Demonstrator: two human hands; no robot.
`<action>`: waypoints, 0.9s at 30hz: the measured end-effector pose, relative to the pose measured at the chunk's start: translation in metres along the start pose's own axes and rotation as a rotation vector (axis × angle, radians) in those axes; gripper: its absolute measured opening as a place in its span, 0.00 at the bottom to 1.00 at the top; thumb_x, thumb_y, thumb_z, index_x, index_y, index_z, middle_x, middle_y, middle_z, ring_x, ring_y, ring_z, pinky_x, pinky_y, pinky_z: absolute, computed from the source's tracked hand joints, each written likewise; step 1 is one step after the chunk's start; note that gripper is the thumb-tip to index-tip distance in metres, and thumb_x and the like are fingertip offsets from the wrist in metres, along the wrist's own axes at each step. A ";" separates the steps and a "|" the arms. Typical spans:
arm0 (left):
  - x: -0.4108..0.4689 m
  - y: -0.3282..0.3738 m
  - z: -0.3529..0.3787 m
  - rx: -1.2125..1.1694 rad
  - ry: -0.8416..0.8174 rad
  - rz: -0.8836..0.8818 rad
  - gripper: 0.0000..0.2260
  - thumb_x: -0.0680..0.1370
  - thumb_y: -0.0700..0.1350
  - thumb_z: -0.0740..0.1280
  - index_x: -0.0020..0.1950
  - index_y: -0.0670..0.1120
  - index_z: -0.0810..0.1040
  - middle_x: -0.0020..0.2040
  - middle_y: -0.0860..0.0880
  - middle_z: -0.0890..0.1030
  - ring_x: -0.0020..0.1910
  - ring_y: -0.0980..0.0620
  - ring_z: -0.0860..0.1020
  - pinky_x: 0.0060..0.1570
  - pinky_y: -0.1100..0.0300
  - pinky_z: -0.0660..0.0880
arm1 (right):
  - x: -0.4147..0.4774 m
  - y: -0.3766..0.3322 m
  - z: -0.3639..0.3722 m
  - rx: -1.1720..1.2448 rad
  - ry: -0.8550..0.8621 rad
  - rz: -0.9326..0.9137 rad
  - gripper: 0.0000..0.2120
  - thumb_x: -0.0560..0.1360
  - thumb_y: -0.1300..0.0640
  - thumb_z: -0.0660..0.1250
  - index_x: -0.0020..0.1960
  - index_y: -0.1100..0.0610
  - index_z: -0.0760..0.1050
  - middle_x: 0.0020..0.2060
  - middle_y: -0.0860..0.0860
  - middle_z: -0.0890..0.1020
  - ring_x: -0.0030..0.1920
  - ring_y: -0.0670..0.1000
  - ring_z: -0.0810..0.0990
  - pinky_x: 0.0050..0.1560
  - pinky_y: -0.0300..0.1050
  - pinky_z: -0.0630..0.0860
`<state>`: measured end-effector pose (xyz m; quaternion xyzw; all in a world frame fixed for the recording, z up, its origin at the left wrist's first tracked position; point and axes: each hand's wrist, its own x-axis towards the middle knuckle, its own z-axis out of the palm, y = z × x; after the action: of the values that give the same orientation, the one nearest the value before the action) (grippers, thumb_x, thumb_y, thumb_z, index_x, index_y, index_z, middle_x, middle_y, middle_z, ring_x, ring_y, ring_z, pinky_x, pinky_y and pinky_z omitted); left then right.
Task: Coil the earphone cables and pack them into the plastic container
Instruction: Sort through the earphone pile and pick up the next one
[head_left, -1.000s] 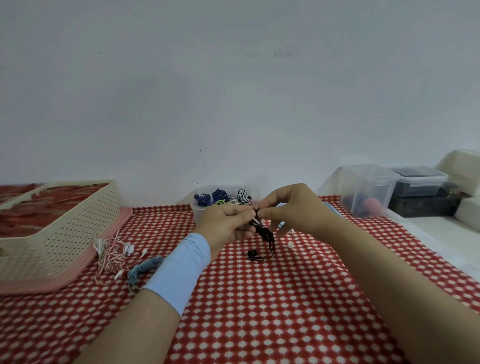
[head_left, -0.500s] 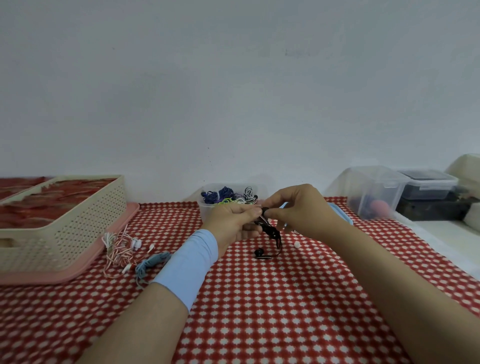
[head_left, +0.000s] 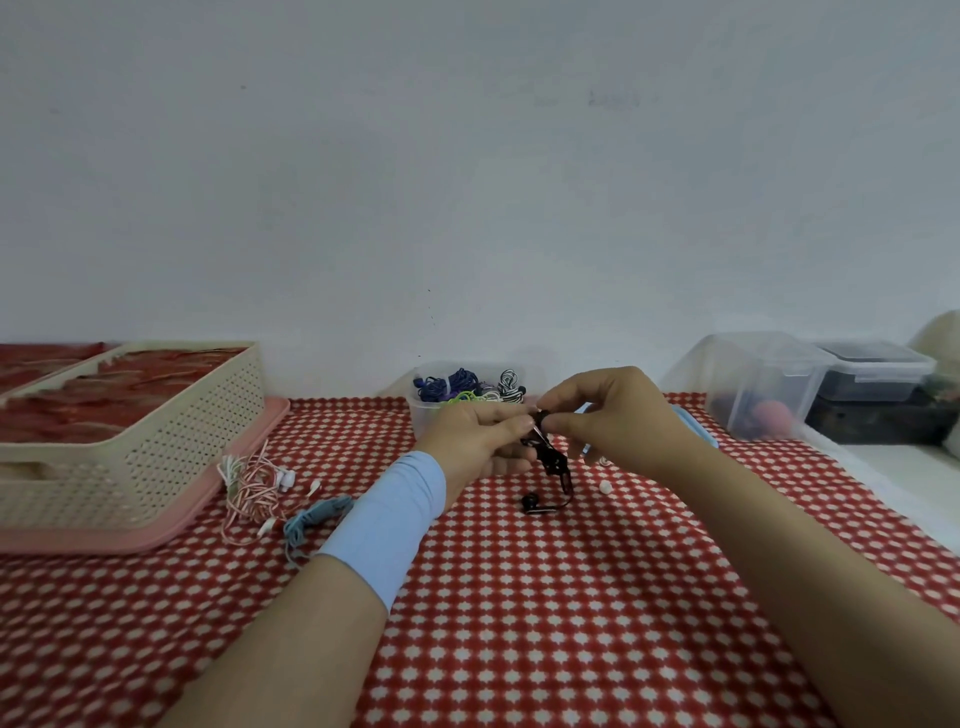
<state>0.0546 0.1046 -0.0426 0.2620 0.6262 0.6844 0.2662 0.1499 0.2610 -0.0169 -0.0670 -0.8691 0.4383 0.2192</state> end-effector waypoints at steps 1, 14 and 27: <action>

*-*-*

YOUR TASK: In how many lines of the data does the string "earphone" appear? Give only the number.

FINAL ANSWER: 2